Maturing side by side, behaviorism and mental testing both reflected and fostered a major debate about humankind that was to continue for the entire century. The data and theories from these scientific projects provided the framework for debating whether the central psychological characteristics of humans were determined by their biology (nature) or their experiences in the world (nurture). These research programs produced a discourse on nature versus nurture: was intelligence inherited, was educational success the result of learning, do early childhood experiences influence the formation of personality? At no point were these debates simply or only academic.
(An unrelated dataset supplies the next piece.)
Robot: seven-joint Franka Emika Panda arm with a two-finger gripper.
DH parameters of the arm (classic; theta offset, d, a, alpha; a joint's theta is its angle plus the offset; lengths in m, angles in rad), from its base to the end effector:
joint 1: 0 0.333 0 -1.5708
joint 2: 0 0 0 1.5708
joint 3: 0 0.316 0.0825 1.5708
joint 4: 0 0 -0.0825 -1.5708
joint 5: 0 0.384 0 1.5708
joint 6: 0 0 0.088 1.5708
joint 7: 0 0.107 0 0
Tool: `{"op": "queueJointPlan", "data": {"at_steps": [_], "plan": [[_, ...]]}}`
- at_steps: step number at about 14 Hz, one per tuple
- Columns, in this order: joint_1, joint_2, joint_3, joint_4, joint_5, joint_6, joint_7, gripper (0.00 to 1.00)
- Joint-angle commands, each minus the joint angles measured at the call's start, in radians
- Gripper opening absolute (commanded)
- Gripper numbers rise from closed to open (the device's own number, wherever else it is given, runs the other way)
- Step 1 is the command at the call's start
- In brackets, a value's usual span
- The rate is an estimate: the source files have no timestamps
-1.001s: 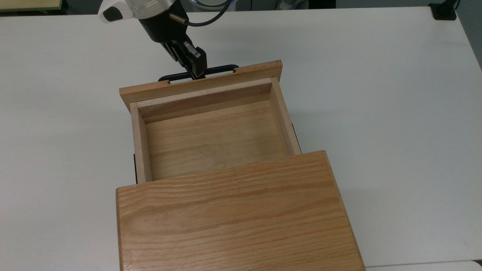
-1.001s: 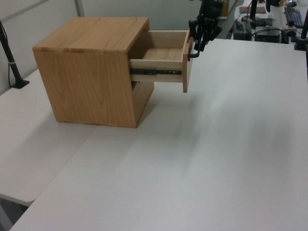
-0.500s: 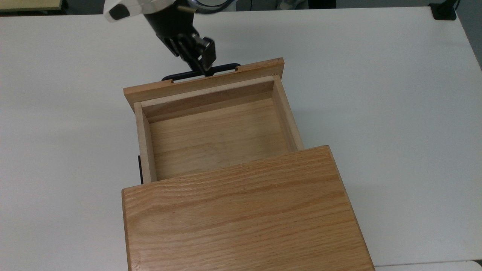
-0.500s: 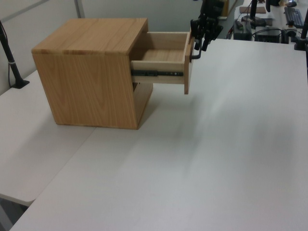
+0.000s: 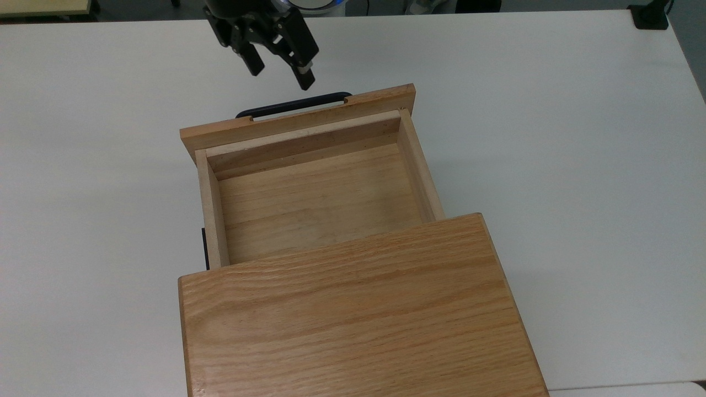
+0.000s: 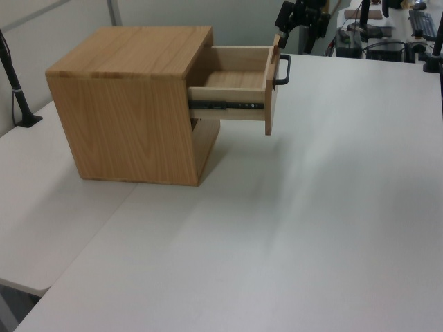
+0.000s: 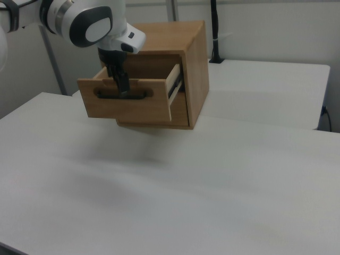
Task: Open the drawer by sliding it
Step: 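Open the gripper, release the handle and lift the gripper away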
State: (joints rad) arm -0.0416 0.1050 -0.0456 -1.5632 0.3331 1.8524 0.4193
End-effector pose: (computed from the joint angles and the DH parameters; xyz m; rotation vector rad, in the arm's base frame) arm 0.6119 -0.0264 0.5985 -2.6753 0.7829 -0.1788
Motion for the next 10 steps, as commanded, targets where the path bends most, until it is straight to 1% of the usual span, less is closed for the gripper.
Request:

Psychologists’ involvement in eugenics campaigns and their lobbying for immigration laws, for instance, were linked with their deterministic belief in the biological basis of psychological attributes. Likewise, researchers’ arguments for improving the social and educational environment of Negro youth and their appeals for child guidance clinics were guided by belief in the environmental determinants of behavior. The high stakes in nature-nurture controversy were set by such political as well as scientific implications, and the intractability of the debate was established by its historical origins in modern science’s metaphysical distinction between culture and nature.